▶ _What the task asks_: Print the line where "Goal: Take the" occurs and every line that follows it in the data below, ending with the last line, precisely as written.

◆ ◆ ◆

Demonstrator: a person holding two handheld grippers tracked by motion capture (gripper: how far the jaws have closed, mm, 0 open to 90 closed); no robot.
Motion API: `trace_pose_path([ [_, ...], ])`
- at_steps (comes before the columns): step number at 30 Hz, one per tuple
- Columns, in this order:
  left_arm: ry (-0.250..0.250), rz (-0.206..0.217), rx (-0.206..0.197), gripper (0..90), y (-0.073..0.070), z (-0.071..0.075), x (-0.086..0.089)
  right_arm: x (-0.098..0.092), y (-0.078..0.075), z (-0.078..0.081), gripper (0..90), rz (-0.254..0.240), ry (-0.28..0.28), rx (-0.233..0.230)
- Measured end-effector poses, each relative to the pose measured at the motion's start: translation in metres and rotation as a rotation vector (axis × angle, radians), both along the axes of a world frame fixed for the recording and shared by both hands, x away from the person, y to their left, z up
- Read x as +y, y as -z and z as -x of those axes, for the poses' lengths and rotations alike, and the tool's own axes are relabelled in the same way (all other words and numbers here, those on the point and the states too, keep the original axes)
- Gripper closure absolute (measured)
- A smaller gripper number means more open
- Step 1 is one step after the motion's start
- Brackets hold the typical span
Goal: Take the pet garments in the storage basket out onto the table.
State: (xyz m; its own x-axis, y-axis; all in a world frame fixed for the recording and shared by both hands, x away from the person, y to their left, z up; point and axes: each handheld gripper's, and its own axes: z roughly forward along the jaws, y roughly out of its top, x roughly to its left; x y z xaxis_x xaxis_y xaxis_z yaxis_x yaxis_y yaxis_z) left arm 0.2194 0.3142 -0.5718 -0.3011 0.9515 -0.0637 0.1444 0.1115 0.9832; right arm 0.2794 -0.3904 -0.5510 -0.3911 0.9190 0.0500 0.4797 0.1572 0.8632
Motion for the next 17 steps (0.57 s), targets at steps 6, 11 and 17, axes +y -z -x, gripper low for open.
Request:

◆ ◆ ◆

▶ _Final answer_:
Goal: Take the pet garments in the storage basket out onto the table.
State: (xyz m; its own x-axis, y-axis; all in a world frame fixed for the recording and shared by both hands, x away from the person, y to their left, z up; point and axes: each handheld gripper's, and its own axes: z roughly forward along the jaws, y roughly out of its top, x roughly to its left; x y z xaxis_x xaxis_y xaxis_z yaxis_x yaxis_y yaxis_z) left arm 0.2194 0.3142 -0.5718 -0.3011 0.9515 -0.0637 0.1444 0.1115 0.9832; right arm 0.2794 -0.3904 -0.5510 -0.3911 0.9190 0.0500 0.4797 0.1572 0.8632
Motion for the next 17 steps (0.57 s), targets at steps 6, 11 and 17, axes +y -z -x, gripper low for open.
Request:

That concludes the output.